# How do you divide ( i+9) / (2i +2) in trigonometric form?

##### 1 Answer
Nov 20, 2016

$z = \frac{\sqrt{41}}{2} \left[\cos \left(- 0.6747\right) + i \sin \left(- 0.6747\right)\right]$.

#### Explanation:

First, rationalize the denominator to remove $i$ from it:

$\frac{i + 9}{2 i + 2} \textcolor{g r e e n}{\cdot \left(\frac{2 i - 2}{2 i - 2}\right)}$

$= \frac{2 {i}^{2} - 2 i + 18 i - 18}{4 {i}^{2} \cancel{- 4 i} \cancel{+ 4 i} - 4}$

$= \frac{- 2 + 16 i - 18}{- 4 - 4}$

$= \frac{- 20 + 16 i}{-} 8$

$= \frac{5}{2} - 2 i$

So this point can be written in $x + y i$ form as $\frac{5}{2} - 2 i$. Note: since $y < 0$ and $x > 0$, this point is in the bottom-right quadrant, ${Q}_{\text{IV}}$.
Next, find $r$, the length of the vector whose tip is at this point:

$r = \sqrt{{x}^{2} + {y}^{2}}$
$r = \sqrt{{\left(\frac{5}{2}\right)}^{2} + {\left(- 2\right)}^{2}}$
$r = \sqrt{\frac{25}{4} + 4}$
$r = \sqrt{\frac{41}{4}} = \frac{\sqrt{41}}{2}$

Finally, we need to find the angle $\theta$ this vector makes with the positive $x$-axis. This can be done using $\cos \theta = \frac{x}{r}$ or $\sin \theta = \frac{y}{r}$.

$\sin \theta = \frac{y}{r}$
$\implies \theta = {\sin}^{-} 1 \left(\frac{y}{r}\right)$
$\theta = {\sin}^{-} 1 \left(\frac{- 2}{\sqrt{41} / 2}\right)$
$\theta = {\sin}^{-} 1 \left(\frac{- 4}{\sqrt{41}}\right)$
thetaapprox-0.6747approx-38.66°

Side note: Because ${\sin}^{-} 1$ can only return an angle between $- \frac{\pi}{2}$ and $+ \frac{\pi}{2}$ (that is, an angle in ${Q}_{\text{I}}$ or ${Q}_{\text{IV}}$), the $\theta$ we get by using ${\sin}^{-} 1$ should always be considered as the reference angle for our true angle. We then use the reference angle and the vector's quadrant to determine the true angle. In this case, the vector lies in ${Q}_{\text{IV}}$, so our reference angle happens to be the true angle.

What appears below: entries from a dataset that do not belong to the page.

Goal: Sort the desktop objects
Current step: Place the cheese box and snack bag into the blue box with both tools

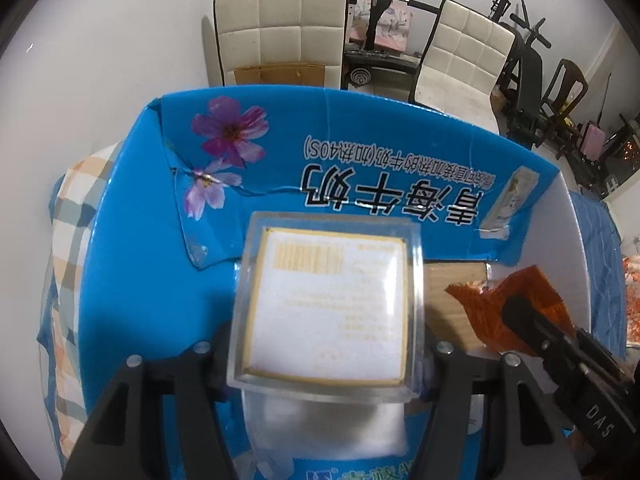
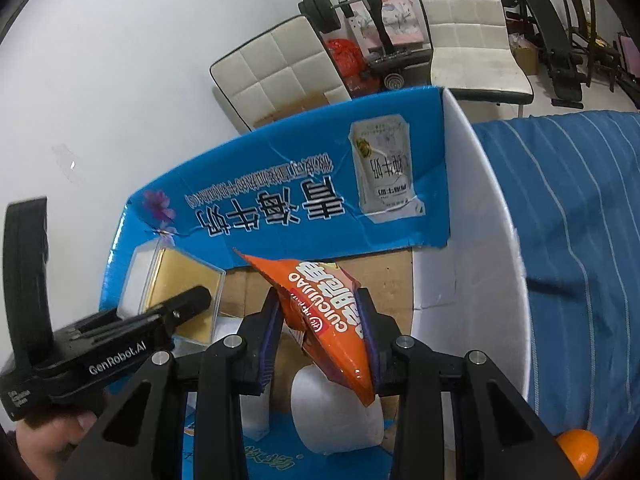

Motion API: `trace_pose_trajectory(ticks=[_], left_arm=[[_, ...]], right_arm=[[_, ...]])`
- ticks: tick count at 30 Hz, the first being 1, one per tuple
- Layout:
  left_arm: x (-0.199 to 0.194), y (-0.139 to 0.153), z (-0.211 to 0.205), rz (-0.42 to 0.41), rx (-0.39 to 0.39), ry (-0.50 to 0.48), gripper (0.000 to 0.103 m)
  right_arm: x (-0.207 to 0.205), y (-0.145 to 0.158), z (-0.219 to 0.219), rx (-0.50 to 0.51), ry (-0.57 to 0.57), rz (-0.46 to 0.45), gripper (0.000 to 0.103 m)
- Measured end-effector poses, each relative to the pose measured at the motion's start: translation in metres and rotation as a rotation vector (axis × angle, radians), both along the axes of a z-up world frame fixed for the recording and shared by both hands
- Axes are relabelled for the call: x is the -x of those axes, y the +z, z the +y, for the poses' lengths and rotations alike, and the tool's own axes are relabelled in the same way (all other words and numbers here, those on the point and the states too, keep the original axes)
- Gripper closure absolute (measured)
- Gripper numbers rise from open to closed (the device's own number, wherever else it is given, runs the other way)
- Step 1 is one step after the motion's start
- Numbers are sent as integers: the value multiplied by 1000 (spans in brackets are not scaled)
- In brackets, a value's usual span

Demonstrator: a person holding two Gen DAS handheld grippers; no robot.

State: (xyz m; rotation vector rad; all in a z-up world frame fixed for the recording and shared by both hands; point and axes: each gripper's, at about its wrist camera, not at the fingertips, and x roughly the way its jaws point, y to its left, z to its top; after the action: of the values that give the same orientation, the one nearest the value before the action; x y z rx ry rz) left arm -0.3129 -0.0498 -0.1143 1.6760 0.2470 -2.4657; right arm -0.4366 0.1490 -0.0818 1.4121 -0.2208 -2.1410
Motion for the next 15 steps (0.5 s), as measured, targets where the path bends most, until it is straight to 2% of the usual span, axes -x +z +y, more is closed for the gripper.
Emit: trace_pose_trajectory(ticks=[15], left_arm=[[13,-2,3,-12,31,0,39]], right_arm=[[3,-14,-3,-32,10,-52,63]])
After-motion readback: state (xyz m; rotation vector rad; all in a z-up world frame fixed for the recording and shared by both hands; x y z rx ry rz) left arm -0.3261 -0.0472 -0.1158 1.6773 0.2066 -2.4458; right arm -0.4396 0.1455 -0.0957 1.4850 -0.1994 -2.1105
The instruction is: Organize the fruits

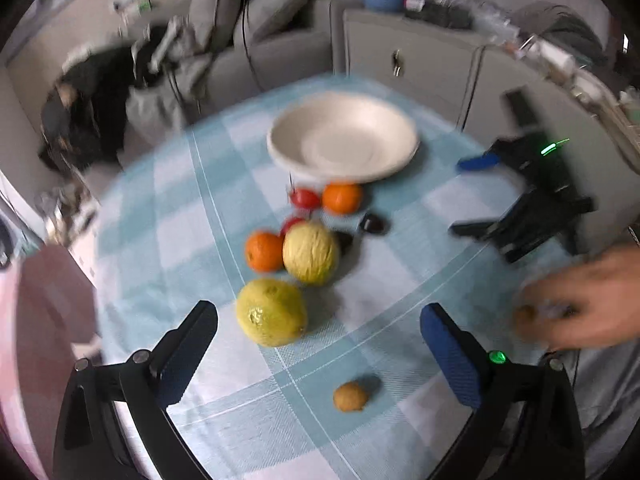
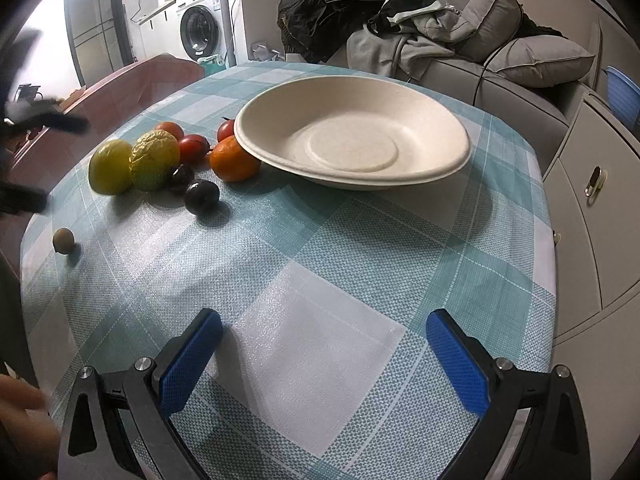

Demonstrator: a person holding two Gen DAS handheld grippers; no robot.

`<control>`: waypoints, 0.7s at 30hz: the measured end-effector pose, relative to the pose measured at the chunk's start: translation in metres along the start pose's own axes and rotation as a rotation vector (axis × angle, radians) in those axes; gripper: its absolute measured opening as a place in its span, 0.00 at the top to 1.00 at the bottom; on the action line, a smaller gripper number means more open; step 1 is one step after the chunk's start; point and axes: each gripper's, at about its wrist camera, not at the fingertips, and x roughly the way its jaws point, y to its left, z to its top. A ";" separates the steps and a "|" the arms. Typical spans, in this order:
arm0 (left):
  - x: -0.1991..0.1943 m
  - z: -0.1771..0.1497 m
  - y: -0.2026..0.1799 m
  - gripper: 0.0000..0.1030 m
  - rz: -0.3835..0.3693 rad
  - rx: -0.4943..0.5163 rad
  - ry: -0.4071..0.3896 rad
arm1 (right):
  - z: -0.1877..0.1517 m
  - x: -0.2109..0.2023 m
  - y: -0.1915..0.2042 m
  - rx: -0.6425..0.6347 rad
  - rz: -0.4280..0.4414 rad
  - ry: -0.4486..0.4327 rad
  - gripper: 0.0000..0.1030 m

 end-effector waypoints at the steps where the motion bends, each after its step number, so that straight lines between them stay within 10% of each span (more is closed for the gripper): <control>1: -0.013 0.003 -0.001 0.01 0.011 0.004 -0.028 | 0.000 0.000 0.000 0.000 0.000 0.000 0.00; 10: -0.093 0.025 0.035 0.01 0.332 -0.224 -0.250 | 0.000 0.000 0.000 0.000 0.000 0.000 0.00; 21: -0.106 0.012 0.022 0.01 0.451 -0.095 -0.331 | 0.000 0.000 0.000 0.000 -0.001 0.000 0.00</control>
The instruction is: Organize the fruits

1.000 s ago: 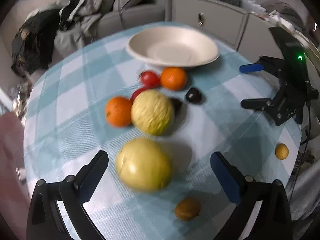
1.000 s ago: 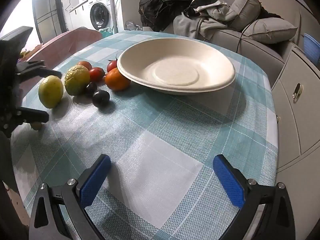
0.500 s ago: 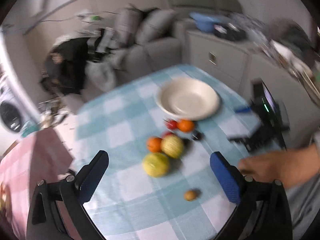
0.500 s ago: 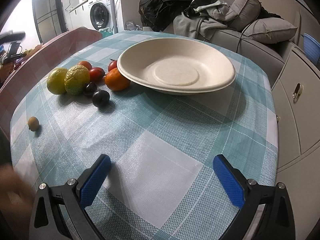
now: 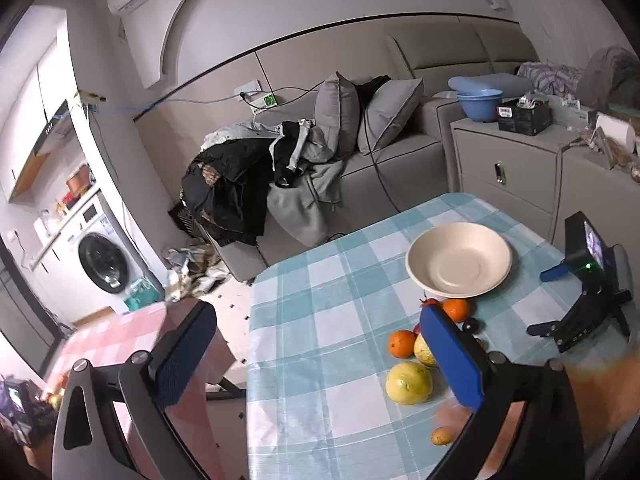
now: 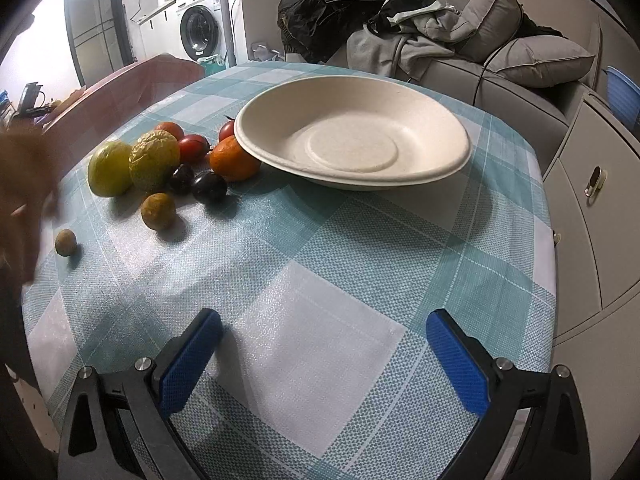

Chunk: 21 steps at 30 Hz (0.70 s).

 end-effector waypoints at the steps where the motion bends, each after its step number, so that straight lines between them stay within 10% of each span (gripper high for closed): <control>1: 0.000 0.000 0.000 0.01 0.003 -0.002 0.002 | 0.000 0.000 0.000 0.000 0.000 0.000 0.00; 21: -0.004 0.007 -0.009 0.01 0.041 0.033 -0.057 | 0.000 0.000 0.000 0.000 0.000 0.000 0.00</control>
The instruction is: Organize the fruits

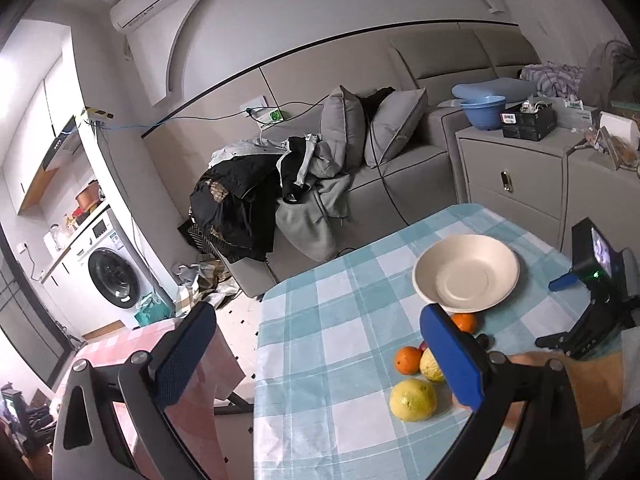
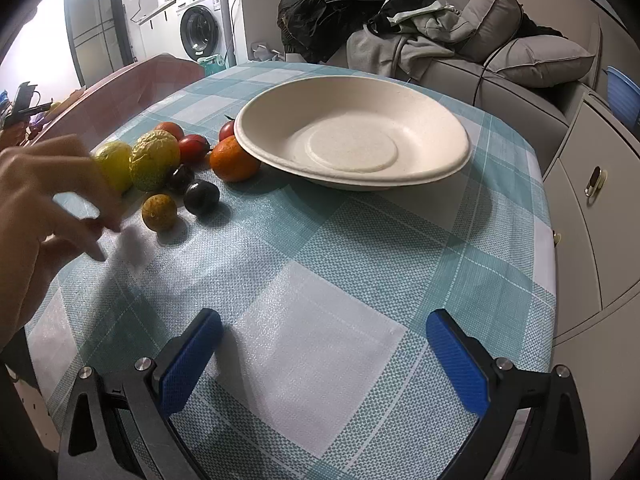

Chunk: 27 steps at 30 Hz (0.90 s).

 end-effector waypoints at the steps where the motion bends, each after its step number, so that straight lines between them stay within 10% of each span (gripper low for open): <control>1: -0.001 0.002 0.000 0.01 -0.013 -0.010 0.009 | 0.000 0.000 0.000 0.000 0.000 0.000 0.00; 14: -0.072 -0.009 0.039 0.01 -0.188 -0.383 -0.006 | 0.000 0.000 0.000 0.000 0.000 0.000 0.00; 27: -0.093 -0.043 0.021 0.01 -0.151 -0.407 0.083 | 0.007 0.004 0.002 0.003 -0.001 0.000 0.00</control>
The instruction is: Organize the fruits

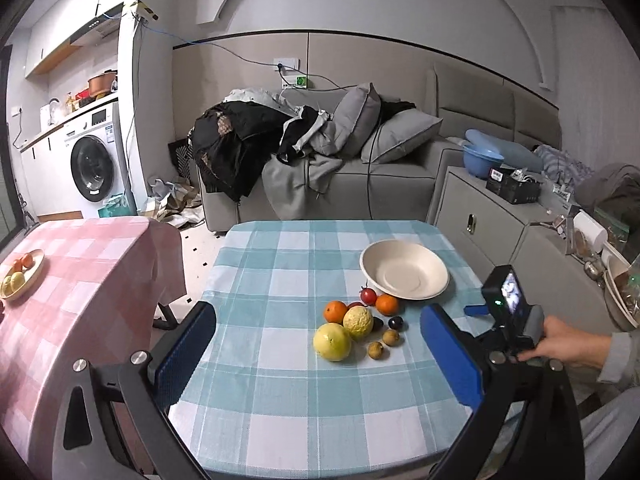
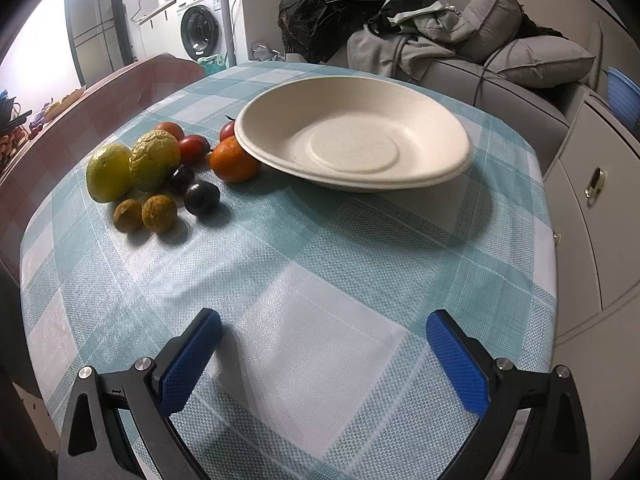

To write the vector in trigonometric form, we note that $x = r \cos \theta$ and $y = r \cdot \sin \theta$. So our vector $z$ goes from
$z = x + i y$
to
$z = r \cos \theta + i \cdot r \sin \theta$
$= r \left(\cos \theta + i \sin \theta\right)$

And since we now know $r$ and $\theta$, we can write
$z = \frac{\sqrt{41}}{2} \left[\cos \left(- 0.6747\right) + i \sin \left(- 0.6747\right)\right]$.